(Records from a data source)
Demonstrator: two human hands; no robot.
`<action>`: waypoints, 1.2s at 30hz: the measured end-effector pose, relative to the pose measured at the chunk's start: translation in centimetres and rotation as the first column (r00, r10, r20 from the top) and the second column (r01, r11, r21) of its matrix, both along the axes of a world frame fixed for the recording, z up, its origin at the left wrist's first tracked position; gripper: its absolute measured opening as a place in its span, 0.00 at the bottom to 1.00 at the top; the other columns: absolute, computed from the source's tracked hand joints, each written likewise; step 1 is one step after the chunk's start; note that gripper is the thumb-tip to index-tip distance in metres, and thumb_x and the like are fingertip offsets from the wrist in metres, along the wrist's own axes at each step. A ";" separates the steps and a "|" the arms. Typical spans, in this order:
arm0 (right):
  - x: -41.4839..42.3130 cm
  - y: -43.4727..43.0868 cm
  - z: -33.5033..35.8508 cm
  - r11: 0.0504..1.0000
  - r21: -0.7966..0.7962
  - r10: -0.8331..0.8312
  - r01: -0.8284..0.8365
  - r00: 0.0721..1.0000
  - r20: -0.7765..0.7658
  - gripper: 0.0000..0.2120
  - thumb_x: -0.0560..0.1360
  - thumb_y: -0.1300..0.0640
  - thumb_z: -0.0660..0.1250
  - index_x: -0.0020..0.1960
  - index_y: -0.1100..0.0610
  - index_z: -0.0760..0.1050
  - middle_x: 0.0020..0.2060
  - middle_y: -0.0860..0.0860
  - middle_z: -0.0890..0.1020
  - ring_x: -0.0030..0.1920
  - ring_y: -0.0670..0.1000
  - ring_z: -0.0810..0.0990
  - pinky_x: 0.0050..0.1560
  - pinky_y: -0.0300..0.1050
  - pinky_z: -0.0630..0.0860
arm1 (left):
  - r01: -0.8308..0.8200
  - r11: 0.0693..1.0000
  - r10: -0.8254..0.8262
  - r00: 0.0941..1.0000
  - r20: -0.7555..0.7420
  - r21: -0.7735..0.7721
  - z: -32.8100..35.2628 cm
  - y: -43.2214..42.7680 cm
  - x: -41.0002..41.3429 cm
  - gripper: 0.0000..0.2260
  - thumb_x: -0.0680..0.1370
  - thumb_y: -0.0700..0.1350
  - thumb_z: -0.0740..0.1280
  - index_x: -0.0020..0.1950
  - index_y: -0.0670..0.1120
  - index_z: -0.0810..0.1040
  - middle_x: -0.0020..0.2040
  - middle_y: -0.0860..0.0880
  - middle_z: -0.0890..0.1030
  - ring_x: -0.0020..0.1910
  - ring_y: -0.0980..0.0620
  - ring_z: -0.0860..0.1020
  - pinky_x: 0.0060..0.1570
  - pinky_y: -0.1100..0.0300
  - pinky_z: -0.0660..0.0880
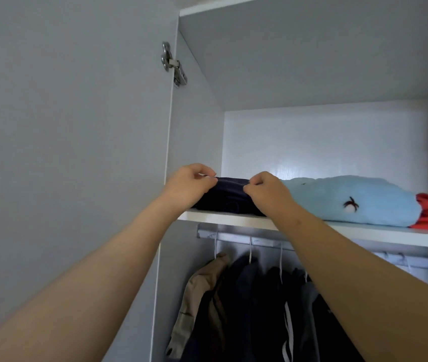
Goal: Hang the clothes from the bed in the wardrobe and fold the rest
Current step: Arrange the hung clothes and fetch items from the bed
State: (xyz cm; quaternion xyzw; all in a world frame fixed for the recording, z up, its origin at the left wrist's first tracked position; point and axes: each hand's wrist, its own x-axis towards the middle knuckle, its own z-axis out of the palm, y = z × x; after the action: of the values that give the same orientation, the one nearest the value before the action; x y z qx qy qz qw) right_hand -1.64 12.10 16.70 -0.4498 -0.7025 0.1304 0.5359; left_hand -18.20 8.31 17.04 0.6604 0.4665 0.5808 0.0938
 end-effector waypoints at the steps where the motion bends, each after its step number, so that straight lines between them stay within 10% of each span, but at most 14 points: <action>1: -0.4 -1.6 -0.2 1.000 -0.010 -0.001 0.001 1.000 -0.002 0.01 0.75 0.57 0.61 0.46 0.53 0.70 0.36 0.44 0.72 0.35 0.43 0.69 0.33 0.39 0.64 | 0.037 0.999 -0.037 0.999 0.031 -0.008 -0.4 -1.5 -0.2 0.05 0.75 0.42 0.66 0.41 0.52 0.76 0.39 0.50 0.79 0.41 0.50 0.77 0.43 0.62 0.72; 5: -2.5 -8.0 -1.3 1.000 -0.010 -0.027 0.027 0.999 0.017 0.12 0.73 0.61 0.60 0.32 0.57 0.64 0.27 0.48 0.65 0.28 0.48 0.62 0.29 0.40 0.60 | 0.055 0.997 -0.052 0.998 0.045 -0.053 -2.0 -7.6 -1.8 0.07 0.75 0.41 0.66 0.40 0.52 0.76 0.38 0.51 0.79 0.38 0.53 0.78 0.35 0.66 0.68; 12: -5.5 -17.4 -4.4 0.995 -0.100 0.000 -0.003 0.999 -0.032 0.03 0.77 0.56 0.61 0.48 0.54 0.73 0.38 0.44 0.73 0.38 0.43 0.71 0.33 0.35 0.64 | 0.041 0.990 -0.035 0.998 0.050 -0.134 -4.9 -16.6 -4.6 0.09 0.75 0.42 0.64 0.37 0.54 0.76 0.37 0.49 0.80 0.42 0.49 0.79 0.41 0.60 0.71; 36: -9.4 -38.3 -15.8 0.922 -0.382 0.058 -0.071 0.997 -0.045 0.08 0.77 0.57 0.61 0.40 0.51 0.74 0.35 0.47 0.76 0.37 0.46 0.73 0.38 0.39 0.71 | 0.031 0.996 0.004 0.930 0.367 -0.089 -15.0 -36.1 -10.7 0.12 0.75 0.37 0.65 0.36 0.52 0.78 0.40 0.53 0.80 0.43 0.50 0.78 0.48 0.57 0.74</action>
State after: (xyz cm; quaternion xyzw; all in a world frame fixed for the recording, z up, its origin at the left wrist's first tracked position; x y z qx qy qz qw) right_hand -11.05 -26.25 0.88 -0.5202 -0.6690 0.2900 0.4447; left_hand -28.92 -27.82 2.08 0.5386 0.4627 0.6708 0.2139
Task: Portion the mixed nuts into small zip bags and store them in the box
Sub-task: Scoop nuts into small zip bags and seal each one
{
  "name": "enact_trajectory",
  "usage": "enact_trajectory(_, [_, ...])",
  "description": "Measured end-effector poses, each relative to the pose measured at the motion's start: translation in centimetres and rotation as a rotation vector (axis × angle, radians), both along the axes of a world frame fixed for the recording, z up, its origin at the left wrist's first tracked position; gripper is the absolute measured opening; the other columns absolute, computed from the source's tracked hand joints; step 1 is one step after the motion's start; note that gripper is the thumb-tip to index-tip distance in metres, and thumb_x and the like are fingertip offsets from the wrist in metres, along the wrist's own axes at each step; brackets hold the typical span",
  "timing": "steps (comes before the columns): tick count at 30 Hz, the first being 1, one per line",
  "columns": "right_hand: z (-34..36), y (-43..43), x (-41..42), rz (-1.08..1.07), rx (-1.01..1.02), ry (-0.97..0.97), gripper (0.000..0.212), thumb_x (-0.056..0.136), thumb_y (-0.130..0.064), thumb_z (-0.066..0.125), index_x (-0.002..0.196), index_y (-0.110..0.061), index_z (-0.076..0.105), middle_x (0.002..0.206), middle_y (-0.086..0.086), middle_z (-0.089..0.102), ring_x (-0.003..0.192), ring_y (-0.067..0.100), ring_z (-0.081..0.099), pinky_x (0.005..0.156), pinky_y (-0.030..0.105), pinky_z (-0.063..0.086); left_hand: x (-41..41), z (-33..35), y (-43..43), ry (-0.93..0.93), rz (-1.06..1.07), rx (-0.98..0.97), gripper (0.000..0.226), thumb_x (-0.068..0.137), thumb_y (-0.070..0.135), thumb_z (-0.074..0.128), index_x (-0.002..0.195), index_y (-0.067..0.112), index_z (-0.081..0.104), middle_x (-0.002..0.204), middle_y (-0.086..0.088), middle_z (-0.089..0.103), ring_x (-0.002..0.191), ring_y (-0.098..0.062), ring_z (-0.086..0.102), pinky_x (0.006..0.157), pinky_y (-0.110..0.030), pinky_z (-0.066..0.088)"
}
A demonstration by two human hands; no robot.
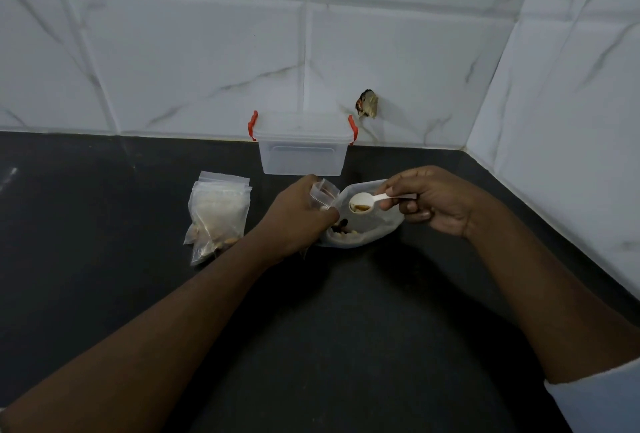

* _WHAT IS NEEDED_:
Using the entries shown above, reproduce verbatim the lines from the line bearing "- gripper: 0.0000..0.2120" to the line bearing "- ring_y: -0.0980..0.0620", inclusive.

* _SOLUTION TO THIS PROBLEM_:
  - gripper: 0.0000..0.2120
  - thumb_x: -0.0560..0.1360
  - thumb_y: -0.1300..0.0640
  - thumb_z: -0.0660..0.1250
  - index_x: -0.0020..0.1960
  - index_y: -0.1100..0.0610
  - index_z: -0.0760..0.1050
  - middle_x: 0.0020..0.2060
  - middle_y: -0.0860..0.0860
  - middle_z: -0.0890..0.1020
  - ring_x: -0.0030..0.1920
  - ring_y: -0.0670..0.1000
  - ring_z: -0.0810..0.0990
  - pinky_x: 0.0050..0.1560
  - pinky_y: -0.0300..0.1050
  - pinky_z: -0.0630..0.0860
arm1 (left):
  - r01: -0.8308..0.8200
  - r11: 0.0693..1.0000
  - r10: -0.8254..0.8262
  - r00: 0.0941..1.0000
  - r20: -0.7555..0.7420
  - r21: -0.7735..0.7721
  - z: -32.8100..35.2628 cm
  - y: -43.2214..42.7680 cm
  - x: -41.0002..41.3429 cm
  - gripper: 0.0000..0.2260
  - thumb_x: -0.0680..0.1370
  - thumb_y: -0.0700..0.1350
  - thumb_z: -0.0740..0.1280
  - index_x: -0.0020..0.1950
  - index_y: -0.0670..0.1120
  - index_z: -0.0810..0.1040
  - middle_x: -0.0020..0.2040
  - middle_y: -0.0860..0.0880
  - middle_z: -0.0890..0.1030
  - ring_x: -0.0020..0.1910
  - ring_y: -0.0980..0.0620

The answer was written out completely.